─── Available records ───
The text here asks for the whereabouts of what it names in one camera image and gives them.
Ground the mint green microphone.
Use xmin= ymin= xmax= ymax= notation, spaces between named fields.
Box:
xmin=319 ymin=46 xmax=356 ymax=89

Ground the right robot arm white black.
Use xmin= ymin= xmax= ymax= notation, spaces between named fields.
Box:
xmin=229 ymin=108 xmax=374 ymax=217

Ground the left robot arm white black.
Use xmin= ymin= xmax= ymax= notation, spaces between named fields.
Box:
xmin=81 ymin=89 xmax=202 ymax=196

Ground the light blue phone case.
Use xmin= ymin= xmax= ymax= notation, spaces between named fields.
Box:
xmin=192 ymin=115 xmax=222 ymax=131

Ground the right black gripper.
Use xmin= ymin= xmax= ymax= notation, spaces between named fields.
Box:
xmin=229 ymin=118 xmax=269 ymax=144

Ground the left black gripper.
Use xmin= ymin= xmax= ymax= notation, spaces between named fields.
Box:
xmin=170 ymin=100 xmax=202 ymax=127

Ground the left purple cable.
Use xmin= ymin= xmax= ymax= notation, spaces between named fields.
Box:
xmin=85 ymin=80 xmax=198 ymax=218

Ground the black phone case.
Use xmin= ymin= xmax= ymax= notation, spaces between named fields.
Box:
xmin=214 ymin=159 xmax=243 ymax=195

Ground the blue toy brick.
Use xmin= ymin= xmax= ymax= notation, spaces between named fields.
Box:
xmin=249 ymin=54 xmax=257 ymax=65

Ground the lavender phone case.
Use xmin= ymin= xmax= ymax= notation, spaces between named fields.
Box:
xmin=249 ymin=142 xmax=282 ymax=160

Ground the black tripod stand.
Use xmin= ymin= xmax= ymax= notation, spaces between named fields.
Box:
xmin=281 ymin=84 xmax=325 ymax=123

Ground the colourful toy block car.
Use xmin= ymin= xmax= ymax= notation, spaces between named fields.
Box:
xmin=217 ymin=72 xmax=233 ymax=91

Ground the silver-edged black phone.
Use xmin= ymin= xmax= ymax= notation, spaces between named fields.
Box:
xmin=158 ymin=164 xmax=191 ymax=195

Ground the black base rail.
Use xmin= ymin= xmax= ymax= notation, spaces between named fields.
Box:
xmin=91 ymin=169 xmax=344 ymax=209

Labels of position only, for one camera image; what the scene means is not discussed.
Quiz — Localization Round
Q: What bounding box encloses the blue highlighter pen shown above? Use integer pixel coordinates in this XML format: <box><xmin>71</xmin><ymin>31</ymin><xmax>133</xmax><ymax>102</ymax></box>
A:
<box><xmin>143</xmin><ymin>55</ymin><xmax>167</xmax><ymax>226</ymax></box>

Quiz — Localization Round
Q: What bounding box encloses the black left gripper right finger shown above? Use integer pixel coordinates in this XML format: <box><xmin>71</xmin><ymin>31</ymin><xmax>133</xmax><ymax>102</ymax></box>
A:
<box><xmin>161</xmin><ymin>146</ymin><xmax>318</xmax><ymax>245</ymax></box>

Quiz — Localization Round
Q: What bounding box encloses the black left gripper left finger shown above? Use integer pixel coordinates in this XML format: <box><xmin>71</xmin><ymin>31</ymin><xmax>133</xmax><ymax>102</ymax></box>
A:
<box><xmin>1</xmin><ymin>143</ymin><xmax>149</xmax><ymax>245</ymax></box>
───
## [Instructions to follow]
Could you copy every line from the records that has "image" in it?

## [Solution to this exercise]
The text here asks for the whereabouts of what it names in one camera image and gives them.
Labels of position only, for one camera image; what the scene means is not discussed.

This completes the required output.